▶ _Source records_
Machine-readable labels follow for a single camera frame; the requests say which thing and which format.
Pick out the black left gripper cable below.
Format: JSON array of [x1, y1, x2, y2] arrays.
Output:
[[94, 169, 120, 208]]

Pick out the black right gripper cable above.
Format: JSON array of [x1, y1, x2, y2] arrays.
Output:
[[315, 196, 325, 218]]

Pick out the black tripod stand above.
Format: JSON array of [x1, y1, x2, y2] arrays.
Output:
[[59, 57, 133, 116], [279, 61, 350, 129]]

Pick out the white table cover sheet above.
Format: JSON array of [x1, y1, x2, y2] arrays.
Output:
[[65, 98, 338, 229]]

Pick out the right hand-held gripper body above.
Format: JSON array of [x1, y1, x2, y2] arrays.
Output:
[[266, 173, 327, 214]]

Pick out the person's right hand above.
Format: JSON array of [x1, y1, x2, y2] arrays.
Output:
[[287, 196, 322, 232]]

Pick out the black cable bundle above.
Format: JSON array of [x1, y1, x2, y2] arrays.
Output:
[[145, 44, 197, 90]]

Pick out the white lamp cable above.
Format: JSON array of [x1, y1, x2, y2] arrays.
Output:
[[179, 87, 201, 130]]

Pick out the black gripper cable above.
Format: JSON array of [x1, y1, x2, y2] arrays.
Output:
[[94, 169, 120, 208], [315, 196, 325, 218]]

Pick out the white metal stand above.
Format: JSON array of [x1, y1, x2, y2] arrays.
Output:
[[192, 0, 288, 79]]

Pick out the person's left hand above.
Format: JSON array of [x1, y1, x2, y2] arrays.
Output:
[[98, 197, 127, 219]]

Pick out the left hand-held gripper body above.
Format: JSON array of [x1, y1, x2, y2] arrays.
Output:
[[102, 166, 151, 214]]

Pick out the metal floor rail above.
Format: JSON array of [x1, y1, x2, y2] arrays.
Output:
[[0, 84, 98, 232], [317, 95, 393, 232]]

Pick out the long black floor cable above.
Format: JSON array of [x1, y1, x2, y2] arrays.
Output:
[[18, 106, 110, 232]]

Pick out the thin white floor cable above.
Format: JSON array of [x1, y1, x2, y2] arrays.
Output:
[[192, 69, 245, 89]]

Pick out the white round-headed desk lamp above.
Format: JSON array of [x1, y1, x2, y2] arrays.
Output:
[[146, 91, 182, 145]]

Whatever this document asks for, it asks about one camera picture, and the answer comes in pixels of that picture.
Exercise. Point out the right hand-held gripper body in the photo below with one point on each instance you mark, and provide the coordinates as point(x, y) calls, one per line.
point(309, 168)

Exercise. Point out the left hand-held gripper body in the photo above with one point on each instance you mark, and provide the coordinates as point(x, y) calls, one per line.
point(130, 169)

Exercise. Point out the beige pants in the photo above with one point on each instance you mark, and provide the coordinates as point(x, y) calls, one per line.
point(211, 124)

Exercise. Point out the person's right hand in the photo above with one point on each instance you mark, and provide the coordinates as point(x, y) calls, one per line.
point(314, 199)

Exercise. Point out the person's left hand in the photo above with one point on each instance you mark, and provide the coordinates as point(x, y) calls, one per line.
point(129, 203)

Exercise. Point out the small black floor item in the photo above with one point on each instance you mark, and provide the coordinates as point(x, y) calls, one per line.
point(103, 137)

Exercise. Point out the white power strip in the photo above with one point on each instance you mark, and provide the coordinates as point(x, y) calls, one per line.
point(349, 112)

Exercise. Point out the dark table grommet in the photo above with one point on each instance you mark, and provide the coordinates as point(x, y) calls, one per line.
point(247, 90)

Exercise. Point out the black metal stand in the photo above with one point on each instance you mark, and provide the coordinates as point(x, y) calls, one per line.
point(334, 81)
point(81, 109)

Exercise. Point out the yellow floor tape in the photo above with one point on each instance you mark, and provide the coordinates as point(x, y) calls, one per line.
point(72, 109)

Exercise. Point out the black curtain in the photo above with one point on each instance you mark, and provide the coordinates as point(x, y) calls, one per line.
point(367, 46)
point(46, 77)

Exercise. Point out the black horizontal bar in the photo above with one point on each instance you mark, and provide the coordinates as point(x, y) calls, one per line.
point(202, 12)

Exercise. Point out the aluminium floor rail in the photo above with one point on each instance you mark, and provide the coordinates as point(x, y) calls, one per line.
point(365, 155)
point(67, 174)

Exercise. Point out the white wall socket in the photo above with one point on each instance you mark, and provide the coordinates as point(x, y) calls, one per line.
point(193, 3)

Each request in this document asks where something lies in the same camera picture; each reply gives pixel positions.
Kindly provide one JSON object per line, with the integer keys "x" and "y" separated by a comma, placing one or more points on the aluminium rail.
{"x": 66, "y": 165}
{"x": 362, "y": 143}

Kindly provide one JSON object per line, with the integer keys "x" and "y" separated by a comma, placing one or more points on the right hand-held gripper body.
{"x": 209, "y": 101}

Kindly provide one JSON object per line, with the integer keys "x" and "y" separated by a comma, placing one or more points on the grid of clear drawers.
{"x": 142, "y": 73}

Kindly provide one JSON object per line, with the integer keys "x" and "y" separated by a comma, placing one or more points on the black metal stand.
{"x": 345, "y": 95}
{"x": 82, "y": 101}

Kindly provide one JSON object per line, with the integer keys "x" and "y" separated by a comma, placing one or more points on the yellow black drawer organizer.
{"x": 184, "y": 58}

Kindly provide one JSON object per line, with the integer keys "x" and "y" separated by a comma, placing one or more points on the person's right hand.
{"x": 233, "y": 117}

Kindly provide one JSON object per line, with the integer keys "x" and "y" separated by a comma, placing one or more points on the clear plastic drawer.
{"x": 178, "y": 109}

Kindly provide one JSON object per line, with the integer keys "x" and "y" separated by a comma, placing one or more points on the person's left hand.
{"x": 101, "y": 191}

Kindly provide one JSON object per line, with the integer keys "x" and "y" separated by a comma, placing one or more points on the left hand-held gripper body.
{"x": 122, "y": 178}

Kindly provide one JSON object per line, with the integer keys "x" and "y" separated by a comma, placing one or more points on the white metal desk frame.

▶ _Task details_
Every entry above needs to be written out again exactly.

▶ _Response to this exercise_
Machine-readable labels follow for a single camera frame; the requests say which thing and which format.
Pick out the black left gripper cable below.
Format: JSON array of [x1, y1, x2, y2] arrays.
Output:
[[94, 169, 120, 208]]

Pick out the black right gripper cable above.
Format: JSON array of [x1, y1, x2, y2] arrays.
Output:
[[315, 196, 325, 218]]

Pick out the black tripod stand above.
Format: JSON array of [x1, y1, x2, y2] arrays.
Output:
[[59, 57, 133, 116], [279, 61, 350, 129]]

Pick out the white table cover sheet above.
Format: JSON array of [x1, y1, x2, y2] arrays.
Output:
[[65, 98, 338, 229]]

Pick out the right hand-held gripper body above.
Format: JSON array of [x1, y1, x2, y2] arrays.
Output:
[[266, 173, 327, 214]]

Pick out the person's right hand above.
Format: JSON array of [x1, y1, x2, y2] arrays.
Output:
[[287, 196, 322, 232]]

Pick out the black cable bundle above.
Format: JSON array of [x1, y1, x2, y2] arrays.
Output:
[[145, 44, 197, 90]]

Pick out the white lamp cable above.
Format: JSON array of [x1, y1, x2, y2] arrays.
Output:
[[179, 87, 201, 130]]

Pick out the black gripper cable above.
Format: JSON array of [x1, y1, x2, y2] arrays.
Output:
[[94, 169, 120, 208], [315, 196, 325, 218]]

Pick out the white metal stand above.
Format: JSON array of [x1, y1, x2, y2] arrays.
Output:
[[192, 0, 288, 79]]

Pick out the person's left hand above.
Format: JSON array of [x1, y1, x2, y2] arrays.
Output:
[[98, 197, 127, 219]]

Pick out the left hand-held gripper body above.
Format: JSON array of [x1, y1, x2, y2] arrays.
Output:
[[102, 166, 151, 214]]

Pick out the metal floor rail above.
Format: JSON array of [x1, y1, x2, y2] arrays.
Output:
[[0, 84, 98, 232], [317, 95, 393, 232]]

Pick out the long black floor cable above.
Format: JSON array of [x1, y1, x2, y2] arrays.
Output:
[[18, 106, 110, 232]]

Pick out the thin white floor cable above.
Format: JSON array of [x1, y1, x2, y2] arrays.
Output:
[[192, 69, 245, 89]]

Pick out the white round-headed desk lamp above.
Format: JSON array of [x1, y1, x2, y2] arrays.
Output:
[[146, 91, 182, 145]]

Whatever this document asks for, it asks about one camera picture, and the answer comes in pixels of that picture.
Exercise. Point out the right hand-held gripper body in the photo below with one point on each instance you mark, and provide the coordinates as point(x, y) calls, one per line.
point(309, 168)

Exercise. Point out the left hand-held gripper body in the photo above with one point on each instance you mark, and provide the coordinates as point(x, y) calls, one per line.
point(130, 169)

Exercise. Point out the beige pants in the photo above with one point on each instance you mark, and provide the coordinates as point(x, y) calls, one per line.
point(211, 124)

Exercise. Point out the person's right hand in the photo above with one point on each instance you mark, and provide the coordinates as point(x, y) calls, one per line.
point(314, 199)

Exercise. Point out the person's left hand in the photo above with one point on each instance you mark, and provide the coordinates as point(x, y) calls, one per line.
point(129, 203)

Exercise. Point out the small black floor item in the photo above with one point on each instance you mark, and provide the coordinates as point(x, y) calls, one per line.
point(103, 137)

Exercise. Point out the white power strip in the photo above with one point on each instance you mark, and provide the coordinates as point(x, y) calls, one per line.
point(349, 112)

Exercise. Point out the dark table grommet in the photo above with one point on each instance you mark, and provide the coordinates as point(x, y) calls, one per line.
point(247, 90)

Exercise. Point out the black metal stand in the photo above with one point on each instance you mark, and provide the coordinates as point(x, y) calls, one per line.
point(334, 81)
point(81, 109)

Exercise. Point out the yellow floor tape in the photo above with one point on each instance you mark, and provide the coordinates as point(x, y) calls, one per line.
point(72, 109)

Exercise. Point out the black curtain in the photo above with one point on each instance you mark, and provide the coordinates as point(x, y) calls, one per line.
point(367, 46)
point(46, 77)

Exercise. Point out the black horizontal bar in the photo above with one point on each instance you mark, and provide the coordinates as point(x, y) calls, one per line.
point(202, 12)

Exercise. Point out the aluminium floor rail in the photo above with one point on each instance you mark, and provide the coordinates as point(x, y) calls, one per line.
point(365, 155)
point(67, 174)

Exercise. Point out the white wall socket in the photo above with one point on each instance you mark, and provide the coordinates as point(x, y) calls, one per line.
point(193, 3)

Each request in this document asks where something lies in the same camera picture; each reply gives pixel positions.
Kindly provide one JSON object per line, with the integer keys "x" and "y" separated by a comma, placing one or more points on the aluminium rail.
{"x": 66, "y": 165}
{"x": 362, "y": 143}

Kindly provide one JSON object per line, with the integer keys "x" and "y" separated by a comma, placing one or more points on the right hand-held gripper body.
{"x": 209, "y": 101}

Kindly provide one JSON object per line, with the integer keys "x" and "y" separated by a comma, placing one or more points on the grid of clear drawers.
{"x": 142, "y": 73}

Kindly provide one JSON object per line, with the integer keys "x" and "y" separated by a comma, placing one or more points on the black metal stand.
{"x": 345, "y": 95}
{"x": 82, "y": 101}

Kindly provide one JSON object per line, with the integer keys "x" and "y" separated by a comma, placing one or more points on the yellow black drawer organizer.
{"x": 184, "y": 58}

Kindly provide one JSON object per line, with the integer keys "x" and "y" separated by a comma, placing one or more points on the person's right hand.
{"x": 233, "y": 117}

Kindly provide one JSON object per line, with the integer keys "x" and "y" separated by a comma, placing one or more points on the clear plastic drawer.
{"x": 178, "y": 109}

Kindly provide one JSON object per line, with the integer keys "x" and "y" separated by a comma, placing one or more points on the person's left hand.
{"x": 101, "y": 191}

Kindly provide one JSON object per line, with the integer keys "x" and "y" separated by a comma, placing one or more points on the left hand-held gripper body.
{"x": 122, "y": 178}

Kindly provide one JSON object per line, with the integer keys "x" and "y" separated by a comma, placing one or more points on the white metal desk frame.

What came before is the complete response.